Department of Electrical and Electronics Engineering, University of West Attica, 12244 Athens, Greece.
School of Science and Technology, International Hellenic University, 57001 Thessaloniki, Greece.
Int J Environ Res Public Health. 2020 Sep 8;17(18):6525. doi: 10.3390/ijerph17186525.

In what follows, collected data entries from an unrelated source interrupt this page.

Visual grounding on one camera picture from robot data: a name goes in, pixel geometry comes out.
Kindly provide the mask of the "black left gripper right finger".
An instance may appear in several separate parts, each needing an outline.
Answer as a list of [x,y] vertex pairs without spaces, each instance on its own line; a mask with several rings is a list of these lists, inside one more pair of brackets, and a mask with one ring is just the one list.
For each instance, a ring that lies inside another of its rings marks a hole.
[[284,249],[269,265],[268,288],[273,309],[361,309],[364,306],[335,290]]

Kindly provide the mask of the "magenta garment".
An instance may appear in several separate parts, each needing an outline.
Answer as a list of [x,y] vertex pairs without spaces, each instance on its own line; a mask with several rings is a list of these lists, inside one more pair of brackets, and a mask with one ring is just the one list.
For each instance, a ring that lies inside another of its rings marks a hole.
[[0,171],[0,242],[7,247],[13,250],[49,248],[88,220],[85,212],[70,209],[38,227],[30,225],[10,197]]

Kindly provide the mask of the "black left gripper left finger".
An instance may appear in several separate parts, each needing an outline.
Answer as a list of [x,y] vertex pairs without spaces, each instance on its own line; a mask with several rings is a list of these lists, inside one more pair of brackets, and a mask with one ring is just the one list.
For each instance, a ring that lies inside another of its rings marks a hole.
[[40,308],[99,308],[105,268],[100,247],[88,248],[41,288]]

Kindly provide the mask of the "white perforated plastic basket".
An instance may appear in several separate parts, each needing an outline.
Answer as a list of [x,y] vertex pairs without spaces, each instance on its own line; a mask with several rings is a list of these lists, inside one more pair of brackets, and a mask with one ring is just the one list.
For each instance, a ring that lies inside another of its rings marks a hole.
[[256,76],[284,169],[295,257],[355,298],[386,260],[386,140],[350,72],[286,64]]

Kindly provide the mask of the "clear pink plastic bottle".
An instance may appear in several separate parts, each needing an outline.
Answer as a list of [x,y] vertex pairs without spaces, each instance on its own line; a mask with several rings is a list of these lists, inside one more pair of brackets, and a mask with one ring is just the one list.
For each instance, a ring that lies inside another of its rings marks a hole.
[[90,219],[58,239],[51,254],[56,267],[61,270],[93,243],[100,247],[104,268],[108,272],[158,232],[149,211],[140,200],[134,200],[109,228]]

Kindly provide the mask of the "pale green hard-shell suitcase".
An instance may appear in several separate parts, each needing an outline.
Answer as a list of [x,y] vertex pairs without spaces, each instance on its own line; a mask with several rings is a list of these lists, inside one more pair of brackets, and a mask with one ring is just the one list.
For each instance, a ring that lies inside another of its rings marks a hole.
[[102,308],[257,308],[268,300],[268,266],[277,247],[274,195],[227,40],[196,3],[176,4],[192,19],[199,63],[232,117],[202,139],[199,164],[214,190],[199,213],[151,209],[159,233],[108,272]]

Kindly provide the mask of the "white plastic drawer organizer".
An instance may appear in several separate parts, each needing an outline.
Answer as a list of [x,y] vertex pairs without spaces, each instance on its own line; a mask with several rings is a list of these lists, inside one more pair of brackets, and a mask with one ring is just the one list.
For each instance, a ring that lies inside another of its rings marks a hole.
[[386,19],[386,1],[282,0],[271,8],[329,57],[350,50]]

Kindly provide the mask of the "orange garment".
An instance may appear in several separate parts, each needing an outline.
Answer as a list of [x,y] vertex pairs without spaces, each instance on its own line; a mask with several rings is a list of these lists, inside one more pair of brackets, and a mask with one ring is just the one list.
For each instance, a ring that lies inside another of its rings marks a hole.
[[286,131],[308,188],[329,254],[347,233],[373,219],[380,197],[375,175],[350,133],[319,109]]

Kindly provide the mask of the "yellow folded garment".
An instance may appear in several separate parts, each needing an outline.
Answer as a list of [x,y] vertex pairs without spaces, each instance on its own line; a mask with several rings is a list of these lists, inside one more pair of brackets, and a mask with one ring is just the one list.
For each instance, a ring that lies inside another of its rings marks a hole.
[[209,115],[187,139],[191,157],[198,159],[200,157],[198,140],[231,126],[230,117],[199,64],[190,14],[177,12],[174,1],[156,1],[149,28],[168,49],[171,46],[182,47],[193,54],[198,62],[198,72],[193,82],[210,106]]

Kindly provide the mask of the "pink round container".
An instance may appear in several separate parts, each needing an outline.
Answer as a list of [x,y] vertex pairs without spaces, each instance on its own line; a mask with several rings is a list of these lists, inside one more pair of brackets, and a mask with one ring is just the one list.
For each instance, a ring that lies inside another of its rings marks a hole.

The self-organizing mechanism is a universal approach that is widely followed in nature. In this work, a novel self-organizing model describing diffusion over a lattice is introduced. Simulation results for the model's active lattice sites demonstrate an evolution curve that is very close to those describing the evolution of infected European populations by COVID-19. The model was further examined against real data regarding the COVID-19 epidemic for seven European countries (with a total population of 290 million) during the periods in which social distancing measures were imposed, namely Italy and Spain, which had an enormous spread of the disease; the successful case of Greece; and four central European countries: France, Belgium, Germany and the Netherlands. The value of the proposed model lies in its simplicity and in the fact that it is based on a universal natural mechanism, which through the presentation of an equivalent dynamical system apparently documents and provides a better understanding of the dynamical process behind viral epidemic spreads in general-even pandemics, such as in the case of COVID-19-further allowing us to come closer to controlling such situations. Finally, this model allowed the study of dynamical characteristics such as the memory effect, through the autocorrelation function, in the studied epidemiological dynamical systems.
自组织机制是一种普遍遵循的自然法则。在这项工作中,引入了一种新的描述晶格扩散的自组织模型。对模型的活性晶格点的模拟结果表明,其演化曲线与描述 COVID-19 感染欧洲人群的演化非常接近。该模型还针对意大利和西班牙这两个疾病传播严重的国家,以及希腊这一成功案例,以及法国、比利时、德国和荷兰这四个中欧国家在实施社交距离措施期间的 COVID-19 疫情的真实数据进行了检验。该模型的价值在于其简单性以及基于普遍自然机制的事实,通过呈现等效动力系统,该模型显然记录并提供了对病毒流行传播背后的动力学过程的更好理解,即使是大流行,如 COVID-19 疫情,也使我们能够更好地控制这种情况。最后,该模型还通过自相关函数研究了所研究的流行病学动力系统中的记忆效应等动力学特征。